PROBLEM
The word "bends" turns up on some lines of this data; say how many, and give no other text.
Top of STORED DATA
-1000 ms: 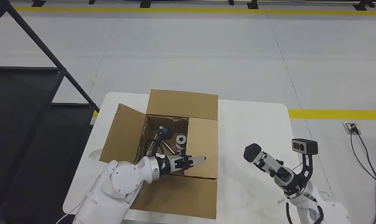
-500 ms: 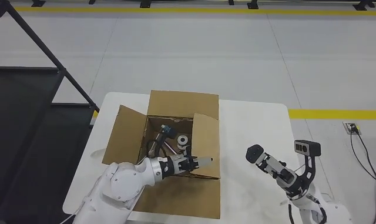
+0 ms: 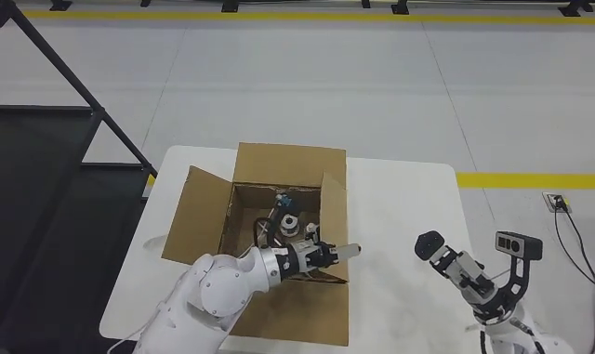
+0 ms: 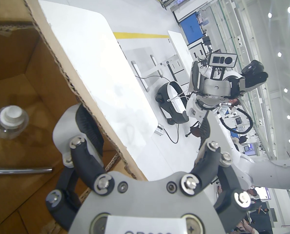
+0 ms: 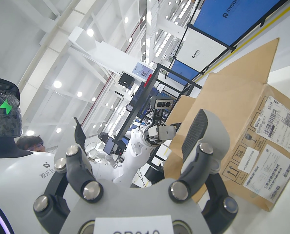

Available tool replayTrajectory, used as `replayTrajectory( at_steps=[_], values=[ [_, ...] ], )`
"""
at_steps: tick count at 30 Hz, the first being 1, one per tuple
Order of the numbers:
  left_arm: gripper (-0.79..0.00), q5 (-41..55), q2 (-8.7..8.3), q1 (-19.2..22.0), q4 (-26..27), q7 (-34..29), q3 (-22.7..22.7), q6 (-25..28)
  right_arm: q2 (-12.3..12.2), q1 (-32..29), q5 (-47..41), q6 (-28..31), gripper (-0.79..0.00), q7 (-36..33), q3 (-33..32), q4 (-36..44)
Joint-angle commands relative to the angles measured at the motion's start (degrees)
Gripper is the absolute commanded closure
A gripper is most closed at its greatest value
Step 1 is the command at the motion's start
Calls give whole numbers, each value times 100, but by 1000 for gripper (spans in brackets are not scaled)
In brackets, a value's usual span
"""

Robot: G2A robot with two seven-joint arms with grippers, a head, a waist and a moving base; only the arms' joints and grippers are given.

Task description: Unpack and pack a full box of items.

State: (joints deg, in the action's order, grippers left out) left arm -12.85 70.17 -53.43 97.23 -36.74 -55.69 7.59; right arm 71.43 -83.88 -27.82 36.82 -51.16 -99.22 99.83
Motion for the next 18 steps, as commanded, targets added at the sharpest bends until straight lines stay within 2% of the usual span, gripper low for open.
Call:
replayTrajectory(
  at_steps=[1, 18],
  values=[
    [-785, 16, 36, 73, -64, 77, 113, 17, -12, -13, -61, 29, -785, -21, -35, -41],
    [-785, -172, 458, 885, -1140, 434, 1168, 242, -119, -171, -344, 96, -785, -76, -272, -212]
  ],
)
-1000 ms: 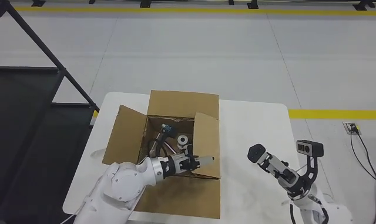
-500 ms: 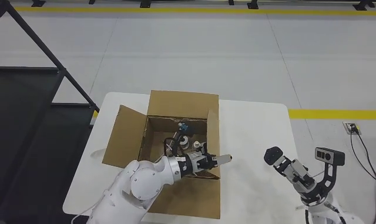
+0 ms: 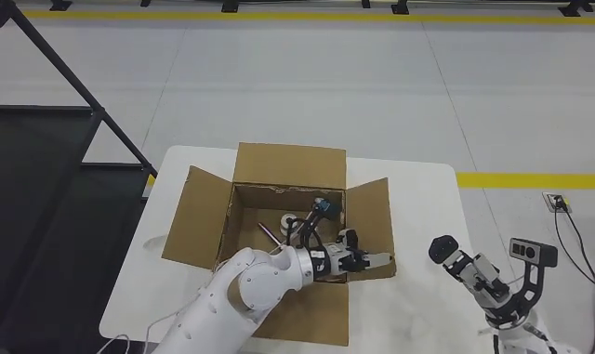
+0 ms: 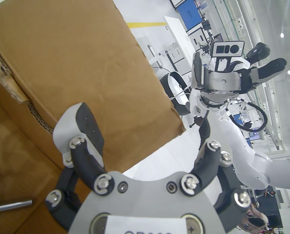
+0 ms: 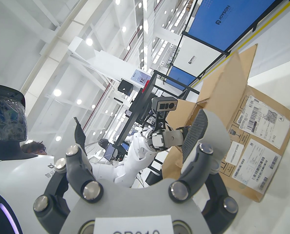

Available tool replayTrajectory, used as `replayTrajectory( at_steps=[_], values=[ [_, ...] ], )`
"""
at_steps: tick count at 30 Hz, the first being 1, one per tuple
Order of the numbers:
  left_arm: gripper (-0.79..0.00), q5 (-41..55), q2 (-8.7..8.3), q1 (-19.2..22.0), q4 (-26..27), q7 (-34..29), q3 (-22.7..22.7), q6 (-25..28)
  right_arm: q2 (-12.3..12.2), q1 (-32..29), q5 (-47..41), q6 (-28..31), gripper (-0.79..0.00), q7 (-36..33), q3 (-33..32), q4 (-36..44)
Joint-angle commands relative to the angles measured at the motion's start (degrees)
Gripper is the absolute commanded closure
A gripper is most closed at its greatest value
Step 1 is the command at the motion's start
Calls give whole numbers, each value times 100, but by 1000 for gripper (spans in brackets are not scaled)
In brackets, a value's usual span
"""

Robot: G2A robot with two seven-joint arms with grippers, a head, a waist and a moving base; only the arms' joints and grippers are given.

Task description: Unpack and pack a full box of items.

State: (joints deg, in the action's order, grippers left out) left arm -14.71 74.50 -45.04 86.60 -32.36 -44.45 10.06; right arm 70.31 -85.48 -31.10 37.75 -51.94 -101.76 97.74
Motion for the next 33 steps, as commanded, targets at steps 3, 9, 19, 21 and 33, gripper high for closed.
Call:
replayTrajectory(
  at_steps=[3, 9, 19, 21, 33],
  values=[
    [-785, 27, 96, 170, -260, -39, 159, -35, -21, -25, -52, 5, -785, -3, -36, -6],
    [-785, -2, 234, 384, -588, -140, 375, -225, -49, -8, -69, -13, -785, 5, -33, -48],
    [-785, -237, 359, 493, -755, -238, 506, -348, -92, 91, -66, -96, -785, -25, 51, -135],
    [-785, -290, 366, 480, -758, -252, 491, -351, -100, 123, -49, -125, -785, -32, 79, -154],
    [-785, -329, 327, 262, -486, -502, 199, -298, -126, 233, -30, -403, -785, 321, 219, -206]
  ],
)
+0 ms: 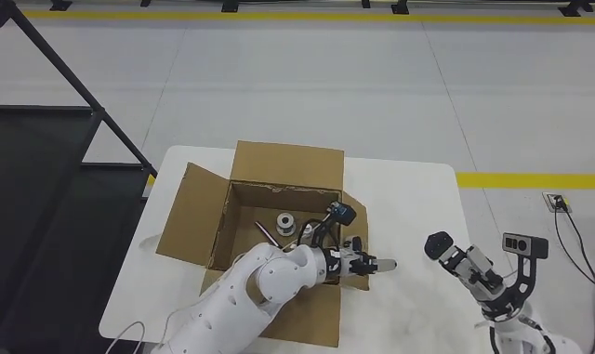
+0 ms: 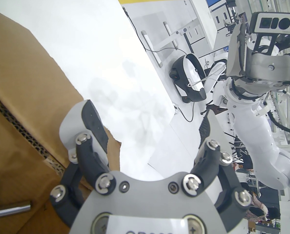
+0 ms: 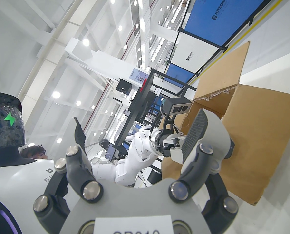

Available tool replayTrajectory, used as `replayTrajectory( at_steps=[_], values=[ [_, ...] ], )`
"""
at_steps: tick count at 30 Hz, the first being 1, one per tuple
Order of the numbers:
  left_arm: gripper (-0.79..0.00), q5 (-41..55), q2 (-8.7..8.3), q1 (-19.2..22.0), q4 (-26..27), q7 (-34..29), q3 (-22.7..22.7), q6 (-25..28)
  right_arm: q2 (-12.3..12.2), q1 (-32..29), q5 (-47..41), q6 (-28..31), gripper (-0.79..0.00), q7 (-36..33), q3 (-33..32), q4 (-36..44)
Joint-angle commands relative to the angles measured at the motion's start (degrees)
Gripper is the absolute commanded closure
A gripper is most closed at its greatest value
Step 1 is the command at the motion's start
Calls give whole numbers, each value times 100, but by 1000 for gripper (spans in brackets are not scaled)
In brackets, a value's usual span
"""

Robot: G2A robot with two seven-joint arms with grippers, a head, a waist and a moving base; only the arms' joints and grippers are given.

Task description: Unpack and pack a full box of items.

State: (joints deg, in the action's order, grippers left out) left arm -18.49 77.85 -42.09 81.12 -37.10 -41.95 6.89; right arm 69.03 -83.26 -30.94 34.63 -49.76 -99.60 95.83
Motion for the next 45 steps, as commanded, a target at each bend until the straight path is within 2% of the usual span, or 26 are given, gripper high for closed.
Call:
replayTrajectory(
  at_steps=[1, 8, 15, 19, 24, 28, 41, 45],
  values=[
    [-785, 122, -20, -69, 126, -56, -117, 35, 2, 29, -117, -158, -785, 183, 8, -18],
    [-785, 519, -163, -382, 757, -329, -747, 152, -11, 181, -338, -437, -785, 392, 4, -18],
    [-785, 1167, -426, -997, 1782, -829, -1980, 80, -14, 398, 159, -384, -785, 572, 214, 279],
    [-785, 1157, -585, -1486, 2408, -820, -2867, -4, -14, 604, 706, -376, -785, 595, 484, 518],
    [-785, 1220, -748, -2338, 3211, -699, -4031, -91, -4, 1015, 1462, -581, -785, 643, 974, 726],
    [-785, 1795, -830, -3025, 3624, -771, -4890, -17, 2, 1269, 1826, -807, -785, 546, 1317, 768],
    [-785, 1795, -830, -3025, 3624, -771, -4890, -17, 3, 1268, 1858, -832, -785, 557, 1333, 779],
    [-785, 1872, -827, -3071, 3563, -500, -4905, -136, 11, 1510, 2757, -1357, -785, 690, 1704, 975]
  ],
)
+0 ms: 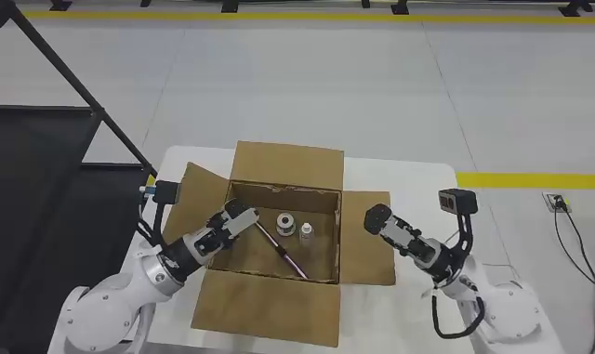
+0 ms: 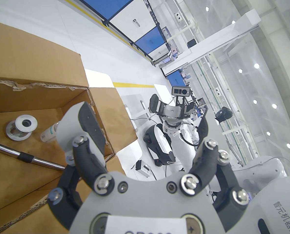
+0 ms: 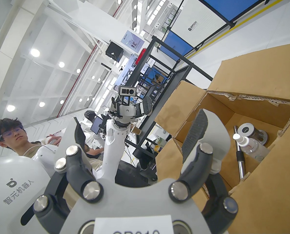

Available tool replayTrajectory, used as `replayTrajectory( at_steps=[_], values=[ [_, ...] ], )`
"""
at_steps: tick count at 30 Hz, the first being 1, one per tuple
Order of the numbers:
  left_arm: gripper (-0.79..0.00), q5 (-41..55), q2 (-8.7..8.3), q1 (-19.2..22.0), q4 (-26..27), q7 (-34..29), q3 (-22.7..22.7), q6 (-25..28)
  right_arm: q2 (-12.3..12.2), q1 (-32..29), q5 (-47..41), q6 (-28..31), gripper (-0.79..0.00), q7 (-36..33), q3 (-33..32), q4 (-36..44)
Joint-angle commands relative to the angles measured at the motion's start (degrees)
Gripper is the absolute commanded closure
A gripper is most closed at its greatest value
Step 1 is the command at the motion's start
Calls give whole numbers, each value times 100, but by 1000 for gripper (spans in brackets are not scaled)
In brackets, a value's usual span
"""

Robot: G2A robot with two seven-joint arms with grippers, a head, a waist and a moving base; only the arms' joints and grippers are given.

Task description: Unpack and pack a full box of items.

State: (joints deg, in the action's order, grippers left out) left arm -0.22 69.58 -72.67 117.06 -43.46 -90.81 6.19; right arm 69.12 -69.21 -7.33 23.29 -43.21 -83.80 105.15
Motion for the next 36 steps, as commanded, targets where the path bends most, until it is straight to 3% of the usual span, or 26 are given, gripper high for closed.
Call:
replayTrajectory(
  at_steps=[1, 8, 15, 24, 33, 36],
  values=[
    [-785, 96, -1, -15, -50, 239, -64, -131, 6, 223, 729, -422, -785, 64, 258, 100],
    [-785, 1239, -38, -251, -129, 326, -791, -323, 93, 1358, 3538, -1565, -785, -345, 1817, 102],
    [-785, 2090, -89, -659, -123, 160, -1532, -363, 361, 2615, 5108, -2571, -785, -862, 3283, -808],
    [-785, 2208, -135, -896, -77, -13, -1724, -328, 783, 3705, 5798, -3455, -785, -1627, 4392, -2175],
    [-785, 2208, -135, -896, -77, -13, -1724, -328, 1044, 3954, 6123, -3991, -785, -1834, 4758, -2765],
    [-785, 2208, -135, -896, -77, -13, -1724, -328, 1083, 3930, 6115, -3970, -536, -1770, 4739, -2899]
  ],
)
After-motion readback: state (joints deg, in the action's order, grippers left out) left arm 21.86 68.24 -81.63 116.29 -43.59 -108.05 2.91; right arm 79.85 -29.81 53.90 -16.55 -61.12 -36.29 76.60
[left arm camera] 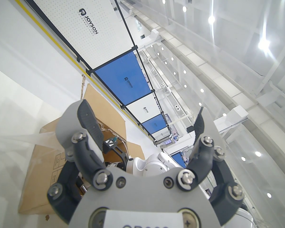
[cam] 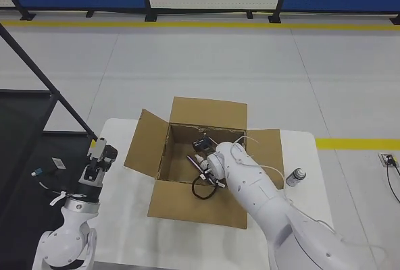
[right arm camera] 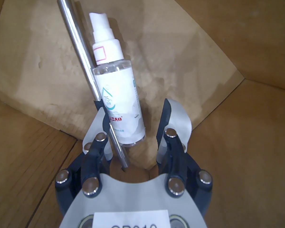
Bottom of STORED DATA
RESULT FOR THIS EXERCISE
2